Mechanism of local anesthetic effect on mitochondrial ATP synthase as deduced from photolabelling and inhibition studies with phenothiazine derivatives.

The mode of interaction between mitochondrial ATP synthase and two phenothiazine derivatives, chlorpromazine (CPZ) and trifluoperazine (TFP), was studied as a model for the interaction of local anesthetic drugs with membrane proteins. Photolabelling experiments demonstrated that CPZ and TFP interact with various subunits of either the peripheral F1 moiety of the membrane-embedded F0 sector. Both drugs, however, labelled the membrane sector much more heavily. Qualitative differences in labelling were observed between CPZ and TFP, indicating non-identical sites of interaction.

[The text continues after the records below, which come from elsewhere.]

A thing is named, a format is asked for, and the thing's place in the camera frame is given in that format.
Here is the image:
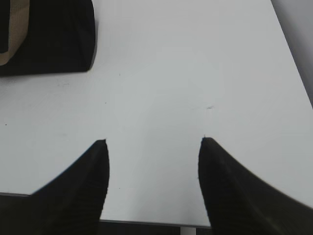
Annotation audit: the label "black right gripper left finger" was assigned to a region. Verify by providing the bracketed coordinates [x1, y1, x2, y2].
[0, 140, 110, 235]

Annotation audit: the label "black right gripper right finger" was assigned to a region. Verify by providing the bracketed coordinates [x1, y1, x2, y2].
[198, 138, 313, 235]

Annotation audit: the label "black tote bag tan handles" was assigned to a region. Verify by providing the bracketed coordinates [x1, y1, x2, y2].
[0, 0, 96, 76]

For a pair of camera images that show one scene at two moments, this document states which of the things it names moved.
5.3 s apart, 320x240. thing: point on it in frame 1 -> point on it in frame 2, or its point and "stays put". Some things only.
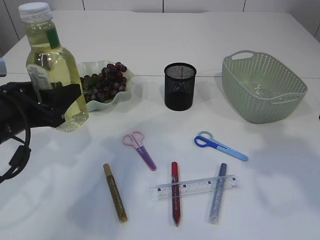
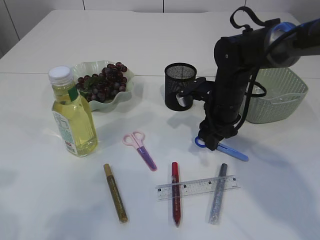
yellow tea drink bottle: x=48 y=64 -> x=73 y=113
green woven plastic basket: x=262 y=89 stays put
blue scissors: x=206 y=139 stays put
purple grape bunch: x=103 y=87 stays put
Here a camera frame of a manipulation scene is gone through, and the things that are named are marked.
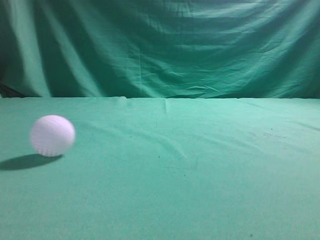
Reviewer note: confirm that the white dimpled golf ball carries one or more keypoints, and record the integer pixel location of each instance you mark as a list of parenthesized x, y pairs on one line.
[(52, 135)]

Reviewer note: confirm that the green table cloth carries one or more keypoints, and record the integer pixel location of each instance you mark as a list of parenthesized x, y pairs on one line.
[(163, 169)]

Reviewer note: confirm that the green backdrop curtain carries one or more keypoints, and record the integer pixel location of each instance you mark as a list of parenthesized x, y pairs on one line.
[(160, 48)]

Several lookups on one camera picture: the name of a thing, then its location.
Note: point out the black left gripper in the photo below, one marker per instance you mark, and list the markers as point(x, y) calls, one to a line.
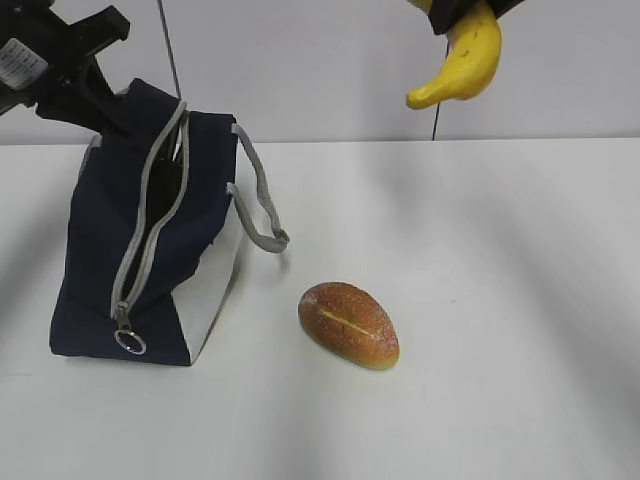
point(51, 65)

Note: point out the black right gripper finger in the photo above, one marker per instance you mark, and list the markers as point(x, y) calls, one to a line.
point(444, 14)

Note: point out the yellow banana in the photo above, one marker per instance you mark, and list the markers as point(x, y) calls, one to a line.
point(475, 41)

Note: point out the navy blue lunch bag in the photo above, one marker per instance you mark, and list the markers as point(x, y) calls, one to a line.
point(156, 221)

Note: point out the brown bread roll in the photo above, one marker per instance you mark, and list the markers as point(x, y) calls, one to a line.
point(347, 321)

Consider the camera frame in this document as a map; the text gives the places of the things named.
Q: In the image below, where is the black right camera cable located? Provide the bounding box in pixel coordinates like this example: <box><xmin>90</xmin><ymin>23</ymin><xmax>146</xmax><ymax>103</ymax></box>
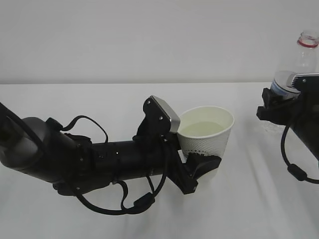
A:
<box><xmin>281</xmin><ymin>119</ymin><xmax>319</xmax><ymax>184</ymax></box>

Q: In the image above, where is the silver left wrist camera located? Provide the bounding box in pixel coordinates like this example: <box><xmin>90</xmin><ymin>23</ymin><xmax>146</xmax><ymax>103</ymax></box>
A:
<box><xmin>137</xmin><ymin>95</ymin><xmax>180</xmax><ymax>136</ymax></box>

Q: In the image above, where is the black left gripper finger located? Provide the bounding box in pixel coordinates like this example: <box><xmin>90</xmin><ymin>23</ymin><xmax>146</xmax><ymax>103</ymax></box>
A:
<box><xmin>185</xmin><ymin>153</ymin><xmax>222</xmax><ymax>181</ymax></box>

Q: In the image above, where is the black left camera cable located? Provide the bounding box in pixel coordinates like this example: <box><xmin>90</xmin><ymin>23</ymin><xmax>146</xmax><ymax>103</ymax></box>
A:
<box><xmin>0</xmin><ymin>101</ymin><xmax>172</xmax><ymax>215</ymax></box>

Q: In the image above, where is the clear plastic water bottle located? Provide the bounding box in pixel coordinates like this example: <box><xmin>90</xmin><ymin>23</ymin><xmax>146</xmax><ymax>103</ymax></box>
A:
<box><xmin>266</xmin><ymin>30</ymin><xmax>319</xmax><ymax>101</ymax></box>

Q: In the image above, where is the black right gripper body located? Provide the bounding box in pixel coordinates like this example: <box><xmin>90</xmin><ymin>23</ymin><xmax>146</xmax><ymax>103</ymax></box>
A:
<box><xmin>278</xmin><ymin>93</ymin><xmax>319</xmax><ymax>126</ymax></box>

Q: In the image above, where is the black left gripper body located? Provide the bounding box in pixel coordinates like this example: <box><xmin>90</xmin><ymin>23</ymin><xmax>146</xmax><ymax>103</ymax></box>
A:
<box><xmin>159</xmin><ymin>135</ymin><xmax>198</xmax><ymax>195</ymax></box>

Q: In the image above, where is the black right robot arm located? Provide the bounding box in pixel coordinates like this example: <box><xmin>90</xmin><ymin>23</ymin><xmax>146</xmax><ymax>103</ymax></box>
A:
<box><xmin>256</xmin><ymin>88</ymin><xmax>319</xmax><ymax>161</ymax></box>

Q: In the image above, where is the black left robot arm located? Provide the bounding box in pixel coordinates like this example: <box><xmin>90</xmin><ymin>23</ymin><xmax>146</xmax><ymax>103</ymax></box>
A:
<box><xmin>0</xmin><ymin>96</ymin><xmax>221</xmax><ymax>196</ymax></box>

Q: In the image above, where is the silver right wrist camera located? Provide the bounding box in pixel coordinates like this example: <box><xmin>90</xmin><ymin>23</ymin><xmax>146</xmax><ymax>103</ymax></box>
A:
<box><xmin>286</xmin><ymin>73</ymin><xmax>319</xmax><ymax>93</ymax></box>

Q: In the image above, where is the white paper cup green logo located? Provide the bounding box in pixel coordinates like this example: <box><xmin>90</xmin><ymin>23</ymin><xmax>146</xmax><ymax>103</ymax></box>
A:
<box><xmin>177</xmin><ymin>106</ymin><xmax>235</xmax><ymax>157</ymax></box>

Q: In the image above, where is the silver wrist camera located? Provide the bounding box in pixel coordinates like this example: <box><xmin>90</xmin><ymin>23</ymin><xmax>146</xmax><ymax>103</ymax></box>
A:
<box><xmin>137</xmin><ymin>95</ymin><xmax>180</xmax><ymax>136</ymax></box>
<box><xmin>286</xmin><ymin>73</ymin><xmax>319</xmax><ymax>93</ymax></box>

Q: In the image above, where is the black camera cable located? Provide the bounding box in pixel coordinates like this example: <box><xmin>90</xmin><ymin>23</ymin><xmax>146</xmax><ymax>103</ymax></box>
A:
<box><xmin>0</xmin><ymin>101</ymin><xmax>172</xmax><ymax>215</ymax></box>
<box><xmin>281</xmin><ymin>119</ymin><xmax>319</xmax><ymax>184</ymax></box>

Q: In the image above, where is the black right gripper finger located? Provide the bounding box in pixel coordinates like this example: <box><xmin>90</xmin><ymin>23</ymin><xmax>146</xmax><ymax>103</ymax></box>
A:
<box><xmin>256</xmin><ymin>88</ymin><xmax>297</xmax><ymax>124</ymax></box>

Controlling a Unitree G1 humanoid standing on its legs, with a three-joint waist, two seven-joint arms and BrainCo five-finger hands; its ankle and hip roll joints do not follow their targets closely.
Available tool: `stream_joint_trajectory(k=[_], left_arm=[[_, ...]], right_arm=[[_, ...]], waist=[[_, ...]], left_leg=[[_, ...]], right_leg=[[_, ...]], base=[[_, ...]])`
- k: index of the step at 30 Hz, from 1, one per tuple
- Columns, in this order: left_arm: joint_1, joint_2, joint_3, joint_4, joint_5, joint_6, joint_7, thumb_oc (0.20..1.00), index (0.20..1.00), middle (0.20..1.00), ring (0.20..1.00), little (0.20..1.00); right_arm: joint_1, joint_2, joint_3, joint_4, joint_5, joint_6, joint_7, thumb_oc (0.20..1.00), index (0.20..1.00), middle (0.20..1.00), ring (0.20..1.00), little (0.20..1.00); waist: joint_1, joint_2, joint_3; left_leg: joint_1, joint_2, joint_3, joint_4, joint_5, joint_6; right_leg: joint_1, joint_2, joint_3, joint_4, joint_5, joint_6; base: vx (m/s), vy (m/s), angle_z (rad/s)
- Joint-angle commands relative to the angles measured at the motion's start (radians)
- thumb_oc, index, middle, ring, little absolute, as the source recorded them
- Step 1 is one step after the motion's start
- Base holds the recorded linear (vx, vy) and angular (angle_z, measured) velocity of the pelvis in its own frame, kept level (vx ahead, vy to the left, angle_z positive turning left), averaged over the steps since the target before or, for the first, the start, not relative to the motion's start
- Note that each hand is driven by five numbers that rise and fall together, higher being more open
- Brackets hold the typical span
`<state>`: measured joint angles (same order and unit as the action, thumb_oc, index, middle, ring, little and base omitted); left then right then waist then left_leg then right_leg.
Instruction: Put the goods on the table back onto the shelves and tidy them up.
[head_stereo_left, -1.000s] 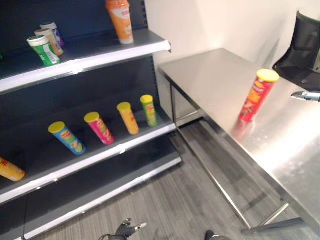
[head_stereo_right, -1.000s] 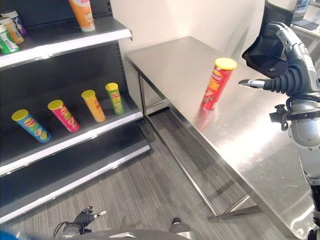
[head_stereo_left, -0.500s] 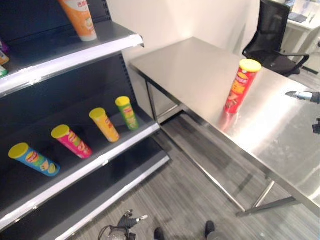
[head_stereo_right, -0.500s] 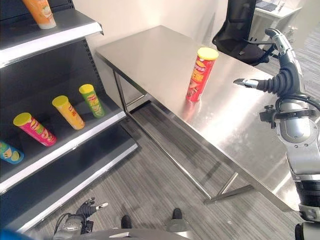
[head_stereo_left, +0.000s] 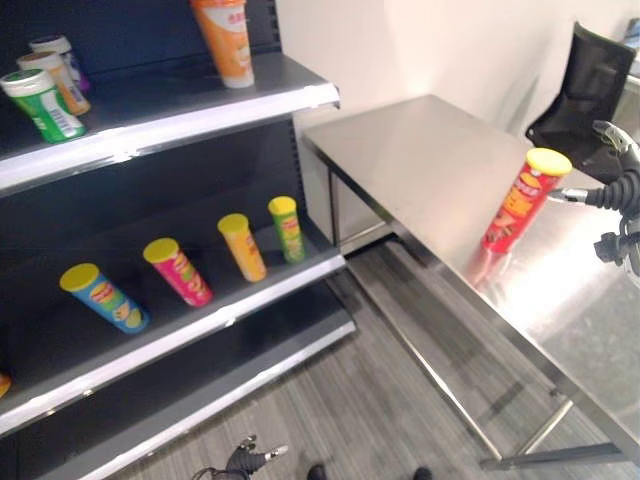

These diversities appeared related to the different hydrophobicities of the two drugs since: (a) TFP, which has a higher lipid/water partition coefficient, labelled the more hydrophobic subunits more markedly than CPZ; (b) reduced glutathione, a hydrophilic free radical scavenger that does not penetrate the membrane continuum, had a negligible effect on the labelling by TFP, whereas it reduced the labelling of various subunits by CPZ; (c) the labelling by [3H]TFP was poorly antagonized by cold CPZ, whereas it was almost totally prevented by fluphenazine, a phenothiazine similar to TFP in hydrophobic character. Consistently, double-inhibition experiments showed that TFP and fluphenazine are mutually exclusive inhibitors of mitochondrial ATP synthase, whereas TFP and CPZ are mutually nonexclusive. The nature of the phospholipid bilayer influenced neither the labelling nor the inhibition patterns. The complex of these data indicate that tertiary amine local anesthetics affect the activity of membrane proteins by interacting with a multiplicity of relatively aspecific hydrophobic sites located preferentially, but not exclusively, on the membrane-embedded domains. It is suggested that at least two phenothiazine derivatives of different hydrophobicities be used in photolabelling experiments, before any generalization is made, since the molecular targets of these drugs vary according to their hydrophobic character.